### Entries shown
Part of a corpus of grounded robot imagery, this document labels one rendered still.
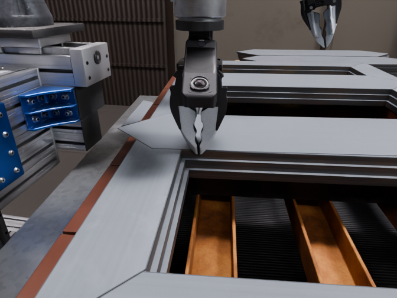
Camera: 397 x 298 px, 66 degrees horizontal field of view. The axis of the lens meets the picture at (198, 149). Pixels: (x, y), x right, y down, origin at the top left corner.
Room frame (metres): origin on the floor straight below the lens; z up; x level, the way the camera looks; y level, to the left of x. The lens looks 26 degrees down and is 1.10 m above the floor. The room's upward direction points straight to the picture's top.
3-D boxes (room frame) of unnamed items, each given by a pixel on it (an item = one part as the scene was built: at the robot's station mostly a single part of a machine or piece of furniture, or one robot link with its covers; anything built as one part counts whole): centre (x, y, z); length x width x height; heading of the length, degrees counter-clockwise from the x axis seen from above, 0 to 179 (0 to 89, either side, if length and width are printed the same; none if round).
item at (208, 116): (0.48, -0.02, 0.90); 0.06 x 0.03 x 0.09; 175
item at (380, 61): (1.54, -0.59, 0.82); 0.80 x 0.40 x 0.06; 85
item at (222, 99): (0.46, -0.02, 0.95); 0.05 x 0.02 x 0.09; 85
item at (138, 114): (1.13, 0.18, 0.70); 0.39 x 0.12 x 0.04; 175
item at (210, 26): (0.49, 0.00, 1.01); 0.09 x 0.08 x 0.12; 175

### Instructions for the task
Write out the line containing "Room frame (metres): origin" and every line after it through the end of the entries. Keep each one exactly as it is, and add nothing.

### Exercise result
Room frame (metres): origin on the floor straight below the lens; z up; x level, the way the camera looks; y level, to the left of x. The lens looks 26 degrees down and is 1.10 m above the floor. The room's upward direction points straight to the picture's top.
3-D boxes (room frame) of unnamed items, each given by a pixel on it (an item = one part as the scene was built: at the robot's station mostly a single part of a machine or piece of furniture, or one robot link with its covers; anything built as one part counts whole): centre (x, y, z); length x width x height; heading of the length, degrees counter-clockwise from the x axis seen from above, 0 to 179 (0 to 89, either side, if length and width are printed the same; none if round).
item at (208, 116): (0.48, -0.02, 0.90); 0.06 x 0.03 x 0.09; 175
item at (380, 61): (1.54, -0.59, 0.82); 0.80 x 0.40 x 0.06; 85
item at (222, 99): (0.46, -0.02, 0.95); 0.05 x 0.02 x 0.09; 85
item at (138, 114): (1.13, 0.18, 0.70); 0.39 x 0.12 x 0.04; 175
item at (210, 26): (0.49, 0.00, 1.01); 0.09 x 0.08 x 0.12; 175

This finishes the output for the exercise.